Δ40p53 controls the switch from pluripotency to differentiation by regulating IGF signaling in ESCs

Delta 40p53 is a transactivation-deficient isoform of the tumor suppressor p53. We discovered that Delta 40p53, in addition to being highly expressed in embryonic stem cells (ESCs), is the major p53 isoform during early stages of embryogenesis in the mouse. By altering the dose of Delta 40p53 in ESCs, we identified a critical role for this isoform in maintaining the ESC state. Haploinsufficiency for Delta 40p53 causes a loss of pluripotency in ESCs and acquisition of a somatic cell cycle, while increased dosage of Delta 40p53 prolongs pluripotency and inhibits progression to a more differentiated state. Delta 40p53 controls the switch from pluripotent ESCs to differentiated somatic cells by controlling the activity of full-length p53 at critical targets such as Nanog and the IGF-1 receptor (IGF-1R).

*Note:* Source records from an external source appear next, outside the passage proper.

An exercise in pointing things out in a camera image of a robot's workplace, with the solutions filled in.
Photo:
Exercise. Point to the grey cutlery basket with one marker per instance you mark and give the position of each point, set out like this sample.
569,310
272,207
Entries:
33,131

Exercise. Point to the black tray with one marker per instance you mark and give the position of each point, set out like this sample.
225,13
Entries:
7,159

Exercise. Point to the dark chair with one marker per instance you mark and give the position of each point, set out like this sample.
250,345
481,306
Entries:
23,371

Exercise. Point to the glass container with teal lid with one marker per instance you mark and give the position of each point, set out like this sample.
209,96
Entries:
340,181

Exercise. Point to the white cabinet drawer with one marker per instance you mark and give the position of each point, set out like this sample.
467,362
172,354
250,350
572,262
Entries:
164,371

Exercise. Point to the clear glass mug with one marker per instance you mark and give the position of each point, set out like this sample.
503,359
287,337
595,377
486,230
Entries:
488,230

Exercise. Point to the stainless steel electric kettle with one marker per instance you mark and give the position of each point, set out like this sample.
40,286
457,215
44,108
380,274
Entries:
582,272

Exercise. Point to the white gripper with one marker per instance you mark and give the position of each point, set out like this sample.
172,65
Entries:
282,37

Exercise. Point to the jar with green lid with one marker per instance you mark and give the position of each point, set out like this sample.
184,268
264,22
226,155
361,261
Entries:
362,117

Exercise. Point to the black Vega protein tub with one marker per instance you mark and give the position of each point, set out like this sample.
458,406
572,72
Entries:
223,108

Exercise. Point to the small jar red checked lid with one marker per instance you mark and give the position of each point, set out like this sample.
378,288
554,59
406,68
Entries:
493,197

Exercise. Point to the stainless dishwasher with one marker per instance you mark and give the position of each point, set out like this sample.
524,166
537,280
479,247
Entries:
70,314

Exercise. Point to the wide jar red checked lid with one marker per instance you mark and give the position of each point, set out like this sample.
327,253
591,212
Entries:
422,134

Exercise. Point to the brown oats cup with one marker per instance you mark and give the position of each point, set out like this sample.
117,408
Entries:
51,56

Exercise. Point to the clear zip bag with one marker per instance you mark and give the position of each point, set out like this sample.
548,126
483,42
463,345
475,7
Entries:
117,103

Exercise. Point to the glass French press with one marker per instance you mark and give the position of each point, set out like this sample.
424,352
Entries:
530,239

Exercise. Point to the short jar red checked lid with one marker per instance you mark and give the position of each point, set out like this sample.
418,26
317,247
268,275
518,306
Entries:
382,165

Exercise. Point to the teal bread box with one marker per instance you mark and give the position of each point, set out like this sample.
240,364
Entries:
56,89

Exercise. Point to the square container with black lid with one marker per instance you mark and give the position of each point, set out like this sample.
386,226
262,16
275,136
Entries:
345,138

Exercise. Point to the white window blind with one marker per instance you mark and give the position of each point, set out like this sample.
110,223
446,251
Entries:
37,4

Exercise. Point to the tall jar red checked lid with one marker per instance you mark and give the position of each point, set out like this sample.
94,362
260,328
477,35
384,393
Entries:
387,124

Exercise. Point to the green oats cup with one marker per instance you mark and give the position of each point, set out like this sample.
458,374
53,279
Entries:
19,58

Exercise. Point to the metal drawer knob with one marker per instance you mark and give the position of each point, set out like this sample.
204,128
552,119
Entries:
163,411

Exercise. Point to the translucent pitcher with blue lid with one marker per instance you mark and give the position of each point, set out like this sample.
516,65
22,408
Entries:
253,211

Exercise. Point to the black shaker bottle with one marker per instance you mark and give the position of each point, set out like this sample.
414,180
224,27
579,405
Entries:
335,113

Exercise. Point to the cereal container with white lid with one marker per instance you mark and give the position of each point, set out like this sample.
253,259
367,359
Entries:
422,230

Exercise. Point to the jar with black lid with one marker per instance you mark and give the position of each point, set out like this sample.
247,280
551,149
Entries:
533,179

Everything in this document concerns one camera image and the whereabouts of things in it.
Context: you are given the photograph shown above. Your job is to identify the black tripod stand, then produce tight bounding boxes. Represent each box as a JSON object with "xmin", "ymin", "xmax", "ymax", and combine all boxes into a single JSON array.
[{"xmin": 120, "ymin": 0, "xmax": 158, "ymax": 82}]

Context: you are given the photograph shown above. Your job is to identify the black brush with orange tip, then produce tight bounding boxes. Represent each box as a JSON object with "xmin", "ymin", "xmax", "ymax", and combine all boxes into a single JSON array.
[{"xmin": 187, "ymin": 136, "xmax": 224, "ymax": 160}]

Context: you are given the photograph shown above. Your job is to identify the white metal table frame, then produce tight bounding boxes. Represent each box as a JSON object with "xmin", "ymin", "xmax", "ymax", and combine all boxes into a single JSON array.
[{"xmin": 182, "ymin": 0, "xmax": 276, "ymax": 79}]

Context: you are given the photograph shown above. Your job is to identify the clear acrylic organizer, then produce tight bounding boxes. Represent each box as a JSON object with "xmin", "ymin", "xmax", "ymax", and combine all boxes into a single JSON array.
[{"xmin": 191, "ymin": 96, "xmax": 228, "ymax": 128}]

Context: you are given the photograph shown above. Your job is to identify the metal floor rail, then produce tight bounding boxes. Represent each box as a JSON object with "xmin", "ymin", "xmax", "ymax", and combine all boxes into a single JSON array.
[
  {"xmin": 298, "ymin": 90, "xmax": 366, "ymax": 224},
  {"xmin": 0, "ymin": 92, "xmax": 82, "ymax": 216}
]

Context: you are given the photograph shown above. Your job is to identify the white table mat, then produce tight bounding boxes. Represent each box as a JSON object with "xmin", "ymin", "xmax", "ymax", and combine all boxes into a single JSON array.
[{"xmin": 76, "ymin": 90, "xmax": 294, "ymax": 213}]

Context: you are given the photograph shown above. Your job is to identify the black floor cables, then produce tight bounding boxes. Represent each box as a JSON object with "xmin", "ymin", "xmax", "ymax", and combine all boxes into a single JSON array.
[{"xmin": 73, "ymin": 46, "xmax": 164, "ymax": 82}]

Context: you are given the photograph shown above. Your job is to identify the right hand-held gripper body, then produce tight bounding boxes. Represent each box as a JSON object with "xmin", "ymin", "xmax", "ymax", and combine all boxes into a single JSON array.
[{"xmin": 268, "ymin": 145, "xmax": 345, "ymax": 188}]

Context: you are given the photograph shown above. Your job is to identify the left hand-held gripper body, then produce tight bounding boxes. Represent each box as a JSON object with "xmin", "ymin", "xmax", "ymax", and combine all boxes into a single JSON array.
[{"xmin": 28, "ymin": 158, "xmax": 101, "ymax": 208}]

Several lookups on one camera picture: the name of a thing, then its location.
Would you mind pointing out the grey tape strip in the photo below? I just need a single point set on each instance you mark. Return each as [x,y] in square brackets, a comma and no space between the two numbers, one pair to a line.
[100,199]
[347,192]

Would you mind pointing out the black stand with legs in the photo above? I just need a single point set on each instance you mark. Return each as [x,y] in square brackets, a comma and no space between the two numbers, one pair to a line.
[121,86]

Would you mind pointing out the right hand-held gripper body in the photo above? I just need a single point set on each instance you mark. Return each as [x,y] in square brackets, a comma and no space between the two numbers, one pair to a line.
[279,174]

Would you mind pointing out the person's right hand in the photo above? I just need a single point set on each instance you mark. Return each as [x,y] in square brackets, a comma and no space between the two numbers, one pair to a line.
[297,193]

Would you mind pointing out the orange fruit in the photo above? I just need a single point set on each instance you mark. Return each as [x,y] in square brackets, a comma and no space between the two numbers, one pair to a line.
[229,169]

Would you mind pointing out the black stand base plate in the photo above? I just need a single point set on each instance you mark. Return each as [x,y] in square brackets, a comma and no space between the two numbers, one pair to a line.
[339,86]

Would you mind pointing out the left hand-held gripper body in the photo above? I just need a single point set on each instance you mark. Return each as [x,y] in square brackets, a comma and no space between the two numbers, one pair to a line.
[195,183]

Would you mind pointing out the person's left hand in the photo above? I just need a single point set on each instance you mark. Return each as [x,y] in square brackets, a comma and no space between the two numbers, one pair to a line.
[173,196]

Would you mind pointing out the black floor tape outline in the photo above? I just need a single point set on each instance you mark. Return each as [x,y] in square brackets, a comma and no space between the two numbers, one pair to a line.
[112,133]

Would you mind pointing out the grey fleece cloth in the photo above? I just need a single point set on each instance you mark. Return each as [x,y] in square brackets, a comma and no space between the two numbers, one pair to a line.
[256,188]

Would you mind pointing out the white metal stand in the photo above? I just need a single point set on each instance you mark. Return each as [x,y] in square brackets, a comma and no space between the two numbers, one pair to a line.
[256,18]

The IGF axis plays a central role in the switch between pluripotency and differentiation in ESCs-and Delta 40p53, by controlling the level of the IGF-1R, acts as a master regulator of this switch. We propose that this is the primary function of Delta 40p53 in cells of the early embryo and stem cells, which are the only normal cells in which this isoform is expressed.